======== Study material ========
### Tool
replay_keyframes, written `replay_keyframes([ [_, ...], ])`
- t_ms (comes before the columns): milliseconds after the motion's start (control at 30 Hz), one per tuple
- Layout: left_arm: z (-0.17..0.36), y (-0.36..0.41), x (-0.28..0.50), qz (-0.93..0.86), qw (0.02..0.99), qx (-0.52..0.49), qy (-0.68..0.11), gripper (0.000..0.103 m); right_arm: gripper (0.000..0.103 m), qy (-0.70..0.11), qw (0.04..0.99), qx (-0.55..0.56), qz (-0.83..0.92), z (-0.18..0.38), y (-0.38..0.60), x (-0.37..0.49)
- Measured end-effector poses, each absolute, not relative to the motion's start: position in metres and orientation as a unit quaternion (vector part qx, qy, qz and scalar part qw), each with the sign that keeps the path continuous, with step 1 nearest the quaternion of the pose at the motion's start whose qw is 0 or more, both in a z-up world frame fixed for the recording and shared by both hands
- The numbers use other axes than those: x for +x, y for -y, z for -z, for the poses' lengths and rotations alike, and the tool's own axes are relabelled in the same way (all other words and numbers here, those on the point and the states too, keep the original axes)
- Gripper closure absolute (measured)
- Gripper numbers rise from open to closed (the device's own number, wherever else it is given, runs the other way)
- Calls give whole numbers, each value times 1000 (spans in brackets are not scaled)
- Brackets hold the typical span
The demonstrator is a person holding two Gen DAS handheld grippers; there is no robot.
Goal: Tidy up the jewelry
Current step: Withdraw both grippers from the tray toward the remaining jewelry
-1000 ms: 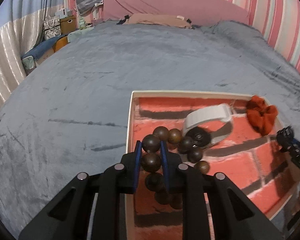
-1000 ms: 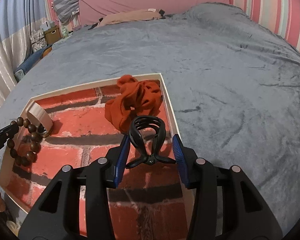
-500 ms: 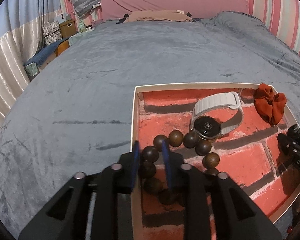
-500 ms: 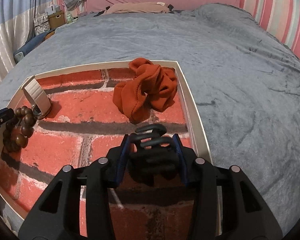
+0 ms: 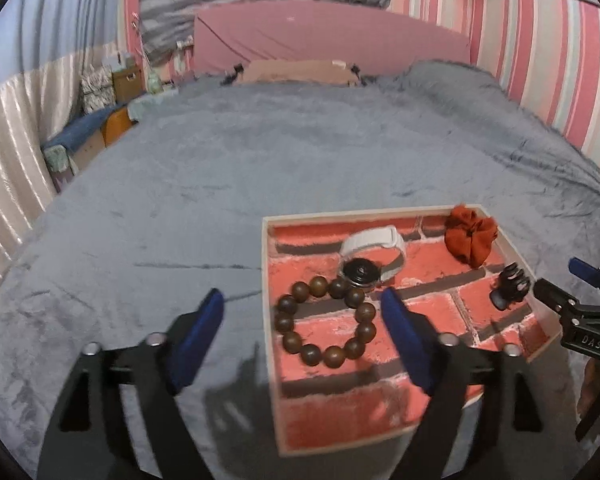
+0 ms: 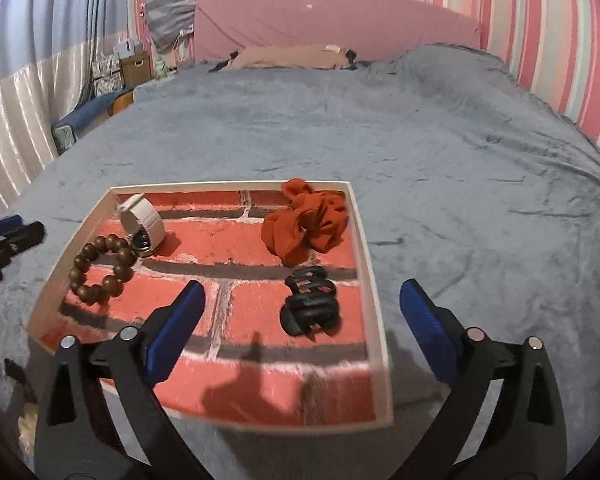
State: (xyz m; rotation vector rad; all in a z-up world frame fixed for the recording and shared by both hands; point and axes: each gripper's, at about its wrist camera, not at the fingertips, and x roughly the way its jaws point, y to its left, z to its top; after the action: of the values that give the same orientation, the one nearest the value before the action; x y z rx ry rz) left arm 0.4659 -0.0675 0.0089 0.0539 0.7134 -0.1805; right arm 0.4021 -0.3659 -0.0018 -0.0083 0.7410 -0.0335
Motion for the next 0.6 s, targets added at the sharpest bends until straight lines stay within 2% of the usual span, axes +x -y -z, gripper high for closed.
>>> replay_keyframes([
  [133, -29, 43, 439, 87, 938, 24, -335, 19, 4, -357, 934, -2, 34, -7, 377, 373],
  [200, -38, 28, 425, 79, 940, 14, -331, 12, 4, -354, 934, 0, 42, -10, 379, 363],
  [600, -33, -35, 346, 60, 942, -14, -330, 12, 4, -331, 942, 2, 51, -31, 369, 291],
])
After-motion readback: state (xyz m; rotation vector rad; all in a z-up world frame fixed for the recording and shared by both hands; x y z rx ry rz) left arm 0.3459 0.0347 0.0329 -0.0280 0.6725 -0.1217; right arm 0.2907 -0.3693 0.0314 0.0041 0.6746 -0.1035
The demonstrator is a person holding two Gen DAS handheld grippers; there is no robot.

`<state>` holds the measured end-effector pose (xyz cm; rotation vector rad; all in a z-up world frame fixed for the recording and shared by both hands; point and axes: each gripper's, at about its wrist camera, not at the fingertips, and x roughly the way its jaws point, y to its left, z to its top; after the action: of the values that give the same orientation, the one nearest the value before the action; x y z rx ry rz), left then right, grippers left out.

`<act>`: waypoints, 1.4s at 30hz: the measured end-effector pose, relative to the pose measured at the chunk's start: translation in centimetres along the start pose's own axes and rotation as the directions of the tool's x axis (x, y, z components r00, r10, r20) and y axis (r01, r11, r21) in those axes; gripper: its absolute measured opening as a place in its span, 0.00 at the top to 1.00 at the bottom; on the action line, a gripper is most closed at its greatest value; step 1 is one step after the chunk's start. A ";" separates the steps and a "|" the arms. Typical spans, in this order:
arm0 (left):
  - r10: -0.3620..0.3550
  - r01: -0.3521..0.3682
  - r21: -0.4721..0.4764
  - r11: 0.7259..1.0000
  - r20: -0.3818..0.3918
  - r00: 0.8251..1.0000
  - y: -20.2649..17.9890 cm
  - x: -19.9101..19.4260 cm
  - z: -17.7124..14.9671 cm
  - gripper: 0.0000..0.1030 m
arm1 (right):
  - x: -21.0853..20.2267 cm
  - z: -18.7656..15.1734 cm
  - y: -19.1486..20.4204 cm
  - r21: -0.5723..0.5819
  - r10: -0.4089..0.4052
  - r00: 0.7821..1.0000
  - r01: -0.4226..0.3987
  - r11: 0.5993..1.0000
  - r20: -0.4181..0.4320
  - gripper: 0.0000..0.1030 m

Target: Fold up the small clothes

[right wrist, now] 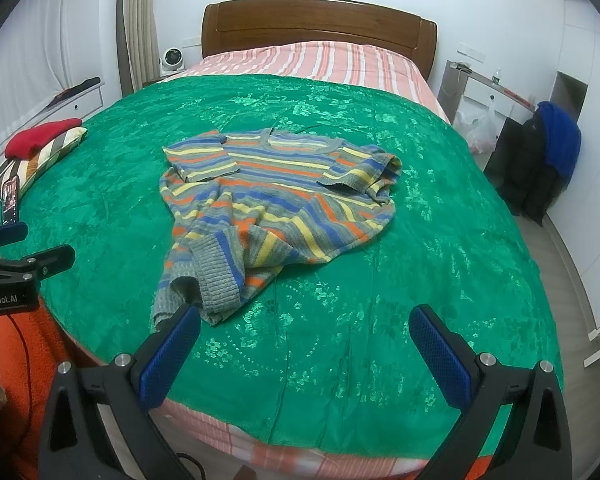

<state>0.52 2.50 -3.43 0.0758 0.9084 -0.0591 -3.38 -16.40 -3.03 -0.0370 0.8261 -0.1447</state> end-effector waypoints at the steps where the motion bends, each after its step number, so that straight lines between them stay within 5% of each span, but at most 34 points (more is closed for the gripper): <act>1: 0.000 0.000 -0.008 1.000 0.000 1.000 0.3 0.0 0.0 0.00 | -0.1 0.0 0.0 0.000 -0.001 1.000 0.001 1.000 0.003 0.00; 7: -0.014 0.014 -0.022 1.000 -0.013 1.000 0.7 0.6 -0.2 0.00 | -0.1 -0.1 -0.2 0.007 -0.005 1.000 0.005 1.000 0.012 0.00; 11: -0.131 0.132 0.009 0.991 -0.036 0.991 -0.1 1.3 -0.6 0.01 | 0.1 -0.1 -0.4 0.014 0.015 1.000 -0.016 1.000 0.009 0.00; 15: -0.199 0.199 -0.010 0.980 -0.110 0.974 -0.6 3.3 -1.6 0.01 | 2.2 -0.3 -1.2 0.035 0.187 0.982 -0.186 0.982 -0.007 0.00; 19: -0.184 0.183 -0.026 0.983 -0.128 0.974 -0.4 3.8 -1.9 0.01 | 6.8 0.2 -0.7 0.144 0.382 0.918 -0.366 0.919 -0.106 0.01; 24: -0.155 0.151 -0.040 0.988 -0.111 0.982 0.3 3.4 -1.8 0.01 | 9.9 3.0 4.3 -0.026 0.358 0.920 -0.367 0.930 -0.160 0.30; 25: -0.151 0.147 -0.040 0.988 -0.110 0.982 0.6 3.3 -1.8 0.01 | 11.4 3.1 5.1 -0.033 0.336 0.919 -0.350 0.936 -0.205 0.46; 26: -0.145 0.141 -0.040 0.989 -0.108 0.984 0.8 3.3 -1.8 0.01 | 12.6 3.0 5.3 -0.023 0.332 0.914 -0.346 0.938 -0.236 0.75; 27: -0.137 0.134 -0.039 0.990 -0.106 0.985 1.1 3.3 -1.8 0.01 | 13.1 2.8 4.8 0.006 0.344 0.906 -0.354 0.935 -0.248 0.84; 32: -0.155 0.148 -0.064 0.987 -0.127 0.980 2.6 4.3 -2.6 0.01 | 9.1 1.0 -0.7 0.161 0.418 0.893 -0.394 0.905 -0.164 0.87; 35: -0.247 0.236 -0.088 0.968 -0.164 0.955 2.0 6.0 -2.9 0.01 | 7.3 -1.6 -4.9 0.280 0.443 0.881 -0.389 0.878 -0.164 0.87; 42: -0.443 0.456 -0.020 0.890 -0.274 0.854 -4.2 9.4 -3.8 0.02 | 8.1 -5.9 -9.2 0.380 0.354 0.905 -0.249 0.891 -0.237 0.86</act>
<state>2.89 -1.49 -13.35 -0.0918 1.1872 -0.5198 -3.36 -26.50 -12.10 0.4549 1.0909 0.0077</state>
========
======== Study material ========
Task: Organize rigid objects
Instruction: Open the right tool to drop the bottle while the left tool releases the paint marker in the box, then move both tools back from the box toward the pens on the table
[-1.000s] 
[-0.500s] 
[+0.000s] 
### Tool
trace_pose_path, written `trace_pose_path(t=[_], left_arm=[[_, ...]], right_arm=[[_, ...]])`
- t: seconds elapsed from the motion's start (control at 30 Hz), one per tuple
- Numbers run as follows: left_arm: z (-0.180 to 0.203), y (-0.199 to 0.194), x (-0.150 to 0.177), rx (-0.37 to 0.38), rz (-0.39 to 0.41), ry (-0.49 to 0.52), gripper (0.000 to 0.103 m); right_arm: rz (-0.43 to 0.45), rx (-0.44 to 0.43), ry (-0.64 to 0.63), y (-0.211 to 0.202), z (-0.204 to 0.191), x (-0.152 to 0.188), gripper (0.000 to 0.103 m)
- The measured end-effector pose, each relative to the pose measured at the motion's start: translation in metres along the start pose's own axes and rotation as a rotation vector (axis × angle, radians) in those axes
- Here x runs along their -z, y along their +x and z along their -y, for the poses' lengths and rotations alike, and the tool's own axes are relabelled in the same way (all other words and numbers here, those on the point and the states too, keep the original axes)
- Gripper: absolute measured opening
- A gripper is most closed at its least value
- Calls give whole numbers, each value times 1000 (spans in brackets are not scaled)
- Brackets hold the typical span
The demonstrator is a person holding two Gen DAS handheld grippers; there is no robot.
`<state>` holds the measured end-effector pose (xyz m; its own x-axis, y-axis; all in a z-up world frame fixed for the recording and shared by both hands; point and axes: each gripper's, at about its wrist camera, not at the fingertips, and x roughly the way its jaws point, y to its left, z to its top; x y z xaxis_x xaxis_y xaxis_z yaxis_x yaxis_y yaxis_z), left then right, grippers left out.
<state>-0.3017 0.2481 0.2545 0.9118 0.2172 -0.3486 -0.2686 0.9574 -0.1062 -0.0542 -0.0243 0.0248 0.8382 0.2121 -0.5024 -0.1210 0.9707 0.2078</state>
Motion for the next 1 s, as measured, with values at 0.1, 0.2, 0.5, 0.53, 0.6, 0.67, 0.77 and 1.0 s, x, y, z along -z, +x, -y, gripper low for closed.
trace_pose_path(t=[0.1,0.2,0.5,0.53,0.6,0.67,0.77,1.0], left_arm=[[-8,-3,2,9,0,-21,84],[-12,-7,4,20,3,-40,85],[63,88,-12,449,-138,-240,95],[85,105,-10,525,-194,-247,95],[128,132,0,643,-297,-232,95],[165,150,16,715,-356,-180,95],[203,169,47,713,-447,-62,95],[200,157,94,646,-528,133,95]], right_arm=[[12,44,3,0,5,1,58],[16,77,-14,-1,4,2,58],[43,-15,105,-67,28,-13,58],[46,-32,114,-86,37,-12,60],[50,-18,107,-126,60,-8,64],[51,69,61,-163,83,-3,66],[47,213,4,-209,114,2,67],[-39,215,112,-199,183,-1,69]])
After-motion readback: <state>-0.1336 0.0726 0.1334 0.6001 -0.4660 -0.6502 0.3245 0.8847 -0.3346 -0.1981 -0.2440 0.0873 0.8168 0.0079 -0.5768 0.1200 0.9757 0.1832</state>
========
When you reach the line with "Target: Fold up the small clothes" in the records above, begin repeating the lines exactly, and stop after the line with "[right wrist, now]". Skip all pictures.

Expected answer:
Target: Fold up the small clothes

[right wrist, now] 

That concludes the output for this exercise.